Leahy Unveils Legislation To Restore The Rights Of Americans From Forced Arbitration

Statement

Date: Feb. 4, 2016
Location: Washington, DC

Senator Patrick Leahy (D-Vt.) introduced new legislation Thursday to restore the rights of Americans who too often are forced into mandatory arbitration in civil rights cases, employment disputes, and other lawsuits. Leahy was joined by Senator Al Franken (D-Minn.), who is the lead cosponsor of the legislation.

"When Americans sign cell phone agreements, rent an apartment, or accept a contract for a job, most of us focus on the service we are about to receive or that we are about to provide. What Americans do not realize--until it is too late--is that too often we are also signing away crucial legal rights," Leahy said. "Legal fine print tips the scales against us. It is forcing consumers into private arbitration, denying us of our Constitutional right to protect ourselves in court."

The Restoring Statutory Rights Act would ensure that when Congress or the states have created rights and remedies for injured victims, victims are able to enforce those rights and remedies in court. It also makes clear that when states take action to address forced arbitration -- as Vermont and other states have tried to do -- federal law should not interfere.

A series of recent decisions by the Supreme Court has gutted these protections, and families and working women all over America are being harmed. In one recent example, a woman was fired from her job after she suffered a miscarriage and was unable to report to work. When she tried to vindicate her rights through the Family and Medical Leave Act and her state's pregnancy discrimination laws, she was forced into private arbitration, where there is neither public accountability nor any way of knowing whether she obtained justice. In another recent case, an hourly employee at a hospital who was not being paid for all of the time she worked was forced into private individual arbitration, losing the option to join together with other affected workers whose rights were similarly harmed.

In a statement, Leahy noted the severe impact these decisions have on individuals' ability to vindicate their rights and enforce the law, since the cost of bringing an individual case almost certainly outweighs the lost wages any worker would receive.

Leahy and Franken, who is also the leading Senate author of the Arbitration Fairness Act, have long focused on the problem of forced arbitration clauses that waive individuals' rights to bring a claim in court or to join other litigants in a class action. The two have highlighted the issue in hearings of the Senate Judiciary Committee in 2007, 2008, 2011, and 2013, and in letters supporting administrative efforts to stop forced arbitration clauses in consumer financial services contracts and long-term care facilities such as nursing homes.

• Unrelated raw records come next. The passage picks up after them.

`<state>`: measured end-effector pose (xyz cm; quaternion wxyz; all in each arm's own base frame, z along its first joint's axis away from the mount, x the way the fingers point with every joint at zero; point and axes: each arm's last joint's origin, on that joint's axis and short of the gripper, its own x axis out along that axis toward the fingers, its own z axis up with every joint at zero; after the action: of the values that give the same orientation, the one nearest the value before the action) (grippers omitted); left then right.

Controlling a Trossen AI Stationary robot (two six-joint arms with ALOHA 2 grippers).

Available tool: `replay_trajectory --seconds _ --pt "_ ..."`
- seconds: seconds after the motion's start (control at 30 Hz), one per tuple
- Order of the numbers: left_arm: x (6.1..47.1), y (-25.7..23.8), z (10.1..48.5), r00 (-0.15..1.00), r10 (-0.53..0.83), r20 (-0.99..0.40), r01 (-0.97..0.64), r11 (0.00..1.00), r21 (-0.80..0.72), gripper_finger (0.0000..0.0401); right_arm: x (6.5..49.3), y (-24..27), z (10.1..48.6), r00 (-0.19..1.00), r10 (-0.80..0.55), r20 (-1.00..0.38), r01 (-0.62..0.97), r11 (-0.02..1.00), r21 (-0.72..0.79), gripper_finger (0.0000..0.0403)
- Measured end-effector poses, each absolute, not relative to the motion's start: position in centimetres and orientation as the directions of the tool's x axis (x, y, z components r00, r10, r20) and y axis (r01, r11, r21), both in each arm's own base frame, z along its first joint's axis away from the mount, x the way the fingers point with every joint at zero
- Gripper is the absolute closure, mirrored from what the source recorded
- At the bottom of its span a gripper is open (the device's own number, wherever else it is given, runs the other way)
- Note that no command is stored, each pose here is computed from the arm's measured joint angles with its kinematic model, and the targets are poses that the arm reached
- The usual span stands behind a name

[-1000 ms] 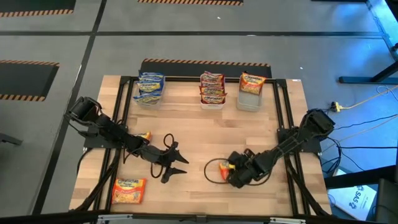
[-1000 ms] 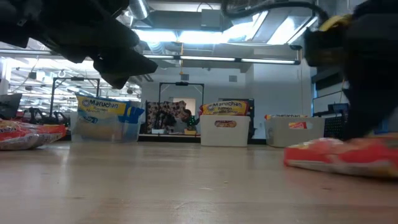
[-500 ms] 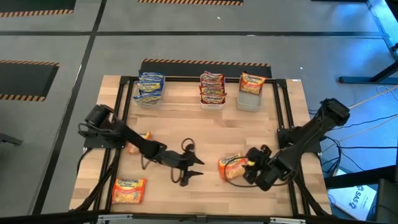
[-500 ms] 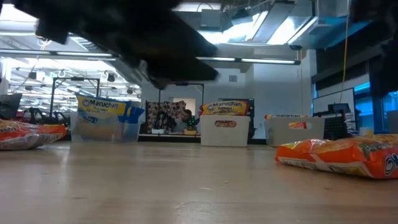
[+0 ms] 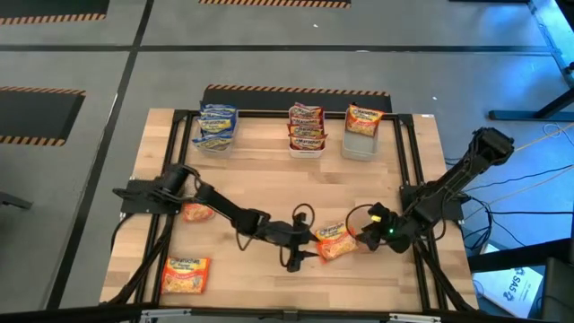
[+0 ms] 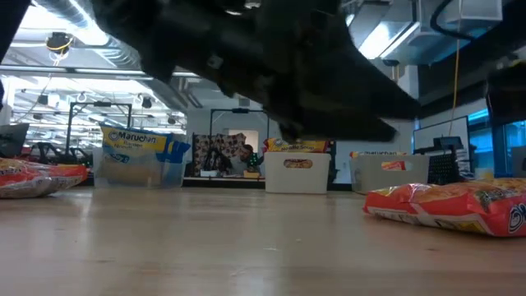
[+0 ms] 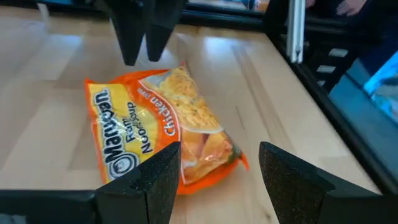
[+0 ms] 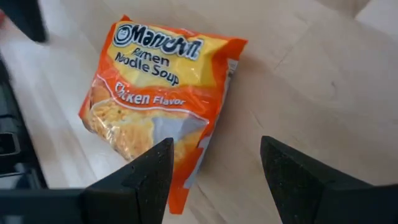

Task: Sort Maruchan noodles
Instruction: Put the orange noodle pack into the gray bin

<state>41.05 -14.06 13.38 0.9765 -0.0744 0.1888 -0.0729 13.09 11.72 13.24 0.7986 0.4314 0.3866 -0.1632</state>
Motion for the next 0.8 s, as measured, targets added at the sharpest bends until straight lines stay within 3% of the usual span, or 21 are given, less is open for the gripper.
replay_trajectory --seconds 0.27,0.6,0.8 --pt "43.4 -13.9 12.3 0.924 -0.154 -0.35 0.108 0.983 -0.147 0.019 12.5 11.1 11.5 0.716 0.143 -0.683 0.549 0.489 0.678 0.0178" --pt "43.7 -13.2 8.9 0.901 -0.136 -0.412 0.079 0.985 -0.153 0.019 12.6 11.3 11.6 0.718 0.17 -0.675 0.527 0.501 0.687 0.0176" --pt "43.7 -13.2 8.2 0.896 -0.13 -0.425 0.073 0.986 -0.149 0.019 12.8 11.5 11.5 0.723 0.174 -0.668 0.528 0.485 0.697 0.0138"
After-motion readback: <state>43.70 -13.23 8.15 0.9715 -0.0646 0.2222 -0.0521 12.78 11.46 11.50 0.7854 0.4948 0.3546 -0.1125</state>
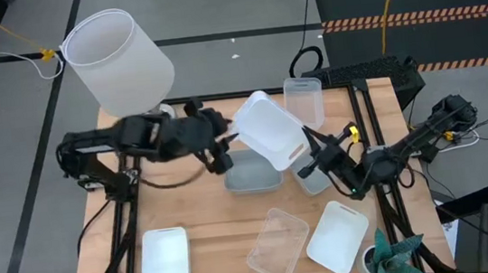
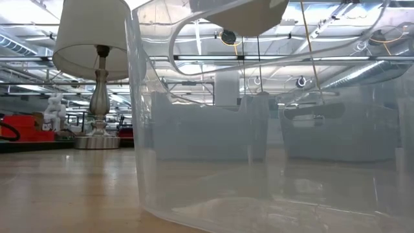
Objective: Stack baskets by color
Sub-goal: Stack the top white bin on the bottom left white bin
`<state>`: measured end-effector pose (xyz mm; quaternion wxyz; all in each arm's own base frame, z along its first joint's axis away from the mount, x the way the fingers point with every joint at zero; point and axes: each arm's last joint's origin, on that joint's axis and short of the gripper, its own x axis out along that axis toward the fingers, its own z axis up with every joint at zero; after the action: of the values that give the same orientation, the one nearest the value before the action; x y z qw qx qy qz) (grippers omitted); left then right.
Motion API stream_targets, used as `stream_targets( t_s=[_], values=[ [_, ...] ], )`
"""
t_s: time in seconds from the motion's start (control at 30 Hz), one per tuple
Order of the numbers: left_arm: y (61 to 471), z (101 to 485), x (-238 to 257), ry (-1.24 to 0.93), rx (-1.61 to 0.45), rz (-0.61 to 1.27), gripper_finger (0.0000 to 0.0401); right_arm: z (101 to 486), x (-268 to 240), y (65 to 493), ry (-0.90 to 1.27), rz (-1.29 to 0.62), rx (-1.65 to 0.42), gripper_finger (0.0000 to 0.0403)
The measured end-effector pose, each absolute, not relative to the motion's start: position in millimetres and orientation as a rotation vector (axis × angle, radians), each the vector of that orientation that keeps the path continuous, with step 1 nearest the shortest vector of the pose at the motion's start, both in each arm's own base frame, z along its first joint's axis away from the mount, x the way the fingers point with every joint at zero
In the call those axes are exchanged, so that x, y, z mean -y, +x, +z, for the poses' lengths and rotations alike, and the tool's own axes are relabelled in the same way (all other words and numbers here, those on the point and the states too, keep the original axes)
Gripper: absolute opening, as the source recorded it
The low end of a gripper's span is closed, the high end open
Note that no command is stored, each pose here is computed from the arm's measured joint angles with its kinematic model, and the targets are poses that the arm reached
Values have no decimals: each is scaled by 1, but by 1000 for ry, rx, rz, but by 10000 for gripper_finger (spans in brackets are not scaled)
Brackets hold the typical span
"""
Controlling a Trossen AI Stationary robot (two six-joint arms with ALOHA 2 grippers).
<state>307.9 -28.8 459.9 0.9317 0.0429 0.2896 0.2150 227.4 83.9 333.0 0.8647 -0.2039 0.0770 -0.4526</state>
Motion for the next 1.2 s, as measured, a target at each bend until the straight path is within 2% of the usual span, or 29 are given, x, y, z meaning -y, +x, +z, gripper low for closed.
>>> stream_targets(
  t_s=[0.3,0.8,0.9,1.2],
  values=[
    [315,427,35,240,-636,663,170,329,-80,230,-431,-963,-179,3],
    [326,432,26,169,-559,664,168,328,-81,232,-399,-937,-146,4],
    [327,429,22,173,-576,670,148,328,-81,232,-404,-938,-149,4],
    [327,429,22,159,-587,615,55,327,-79,233,-411,-941,-156,4]
  ],
)
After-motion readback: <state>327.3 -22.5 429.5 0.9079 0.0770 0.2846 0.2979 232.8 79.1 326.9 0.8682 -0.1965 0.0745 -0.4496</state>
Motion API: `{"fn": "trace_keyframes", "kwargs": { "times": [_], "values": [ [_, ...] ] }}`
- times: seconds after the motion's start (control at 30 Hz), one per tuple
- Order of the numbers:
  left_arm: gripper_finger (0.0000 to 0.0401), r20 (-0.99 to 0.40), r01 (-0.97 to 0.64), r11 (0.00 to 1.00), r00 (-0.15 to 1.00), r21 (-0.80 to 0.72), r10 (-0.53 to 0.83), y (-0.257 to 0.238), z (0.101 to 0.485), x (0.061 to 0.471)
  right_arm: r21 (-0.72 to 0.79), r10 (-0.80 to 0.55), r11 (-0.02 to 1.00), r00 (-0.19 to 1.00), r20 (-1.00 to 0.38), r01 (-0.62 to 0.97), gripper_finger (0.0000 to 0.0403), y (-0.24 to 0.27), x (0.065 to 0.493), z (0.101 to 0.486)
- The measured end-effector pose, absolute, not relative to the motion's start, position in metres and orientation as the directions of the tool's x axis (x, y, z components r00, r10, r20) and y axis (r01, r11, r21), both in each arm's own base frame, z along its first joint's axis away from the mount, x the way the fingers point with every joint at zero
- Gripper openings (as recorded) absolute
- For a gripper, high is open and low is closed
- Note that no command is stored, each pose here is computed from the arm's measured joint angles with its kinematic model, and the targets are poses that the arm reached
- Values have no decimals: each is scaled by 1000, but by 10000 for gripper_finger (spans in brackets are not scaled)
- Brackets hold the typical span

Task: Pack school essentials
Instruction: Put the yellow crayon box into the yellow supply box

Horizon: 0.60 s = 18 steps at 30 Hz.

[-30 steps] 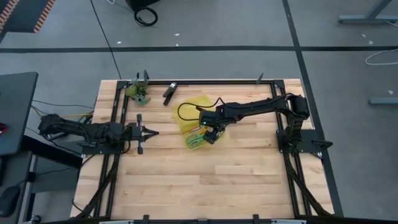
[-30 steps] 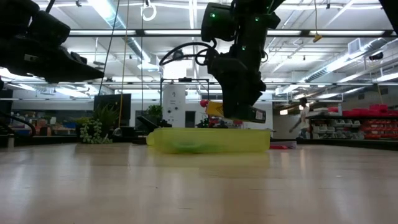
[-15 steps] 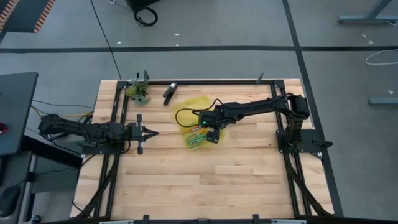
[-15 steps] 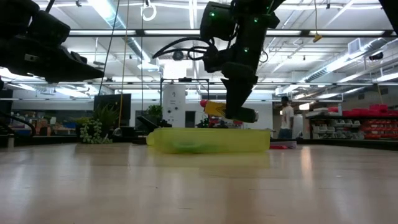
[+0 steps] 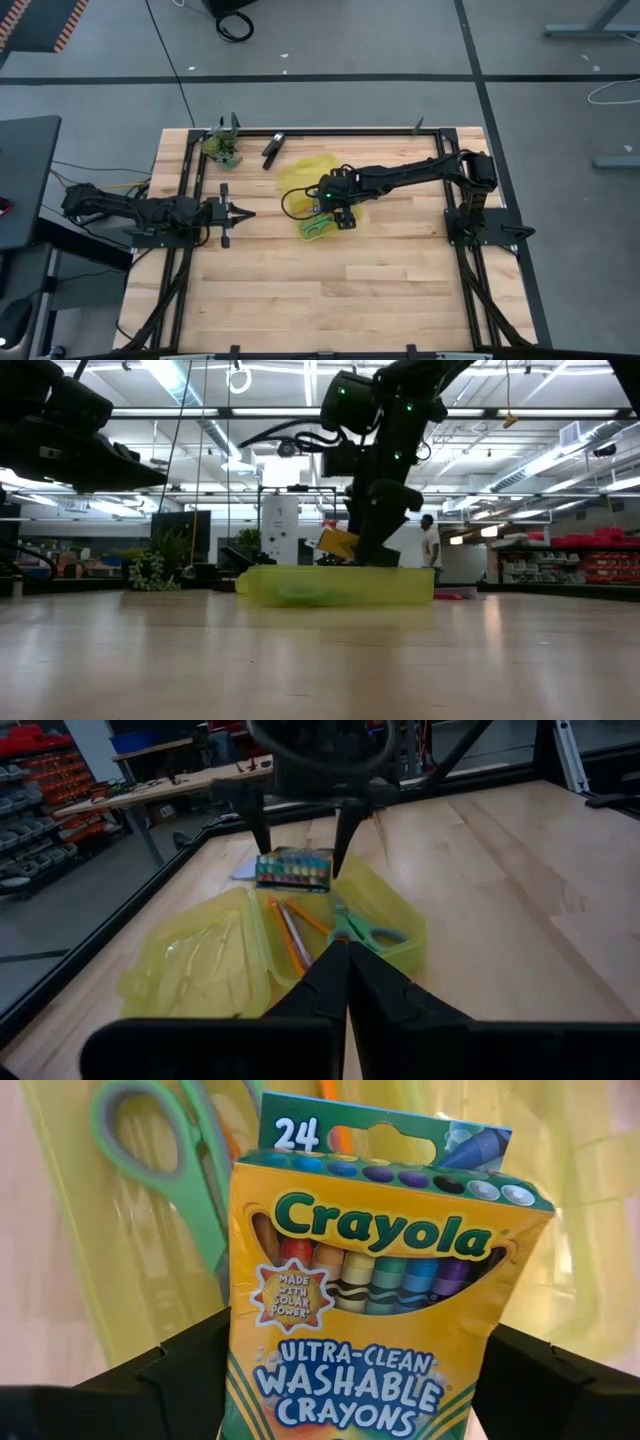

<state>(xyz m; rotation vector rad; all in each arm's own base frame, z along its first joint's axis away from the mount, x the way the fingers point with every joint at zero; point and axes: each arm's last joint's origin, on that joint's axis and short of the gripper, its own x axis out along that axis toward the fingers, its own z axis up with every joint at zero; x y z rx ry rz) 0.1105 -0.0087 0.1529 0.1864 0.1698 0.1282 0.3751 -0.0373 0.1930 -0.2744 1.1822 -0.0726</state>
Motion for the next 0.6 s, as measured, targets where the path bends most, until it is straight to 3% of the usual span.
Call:
{"fn": "trace_keyframes", "kwargs": {
  "times": [0.6],
  "values": [
    [18, -155, -111, 975, 978, 195, 142, -9, 153, 111, -235, -166, 955, 331, -929, -180, 356, -50, 362, 172]
  ]
}}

"When Americans' rights are infringed, they deserve their day in court," Franken said. "Sadly, when big corporations insulate themselves from liability through "forced arbitration' clauses--which are slipped into things like credit card agreements and employment agreements--they stack the deck against Americans who are trying to exercise that fundamental right. For years, I've been fighting to re-open the courtroom doors to consumers and workers by ending forced arbitration. Our legislation is commonsense reform that will help to restore Americans' right to challenge unfair practices by corporations, and it needs to be passed into law."

Following a three-part investigation series by the New York Times highlighting the impact on consumers and workers of forced arbitration clauses that prevent individuals from seeking justice in court, Leahy and Franken also joined together last year to press the leading providers of arbitration services to address concerns about the use of such agreements, and to urge the Obama Administration to use its resources in this area.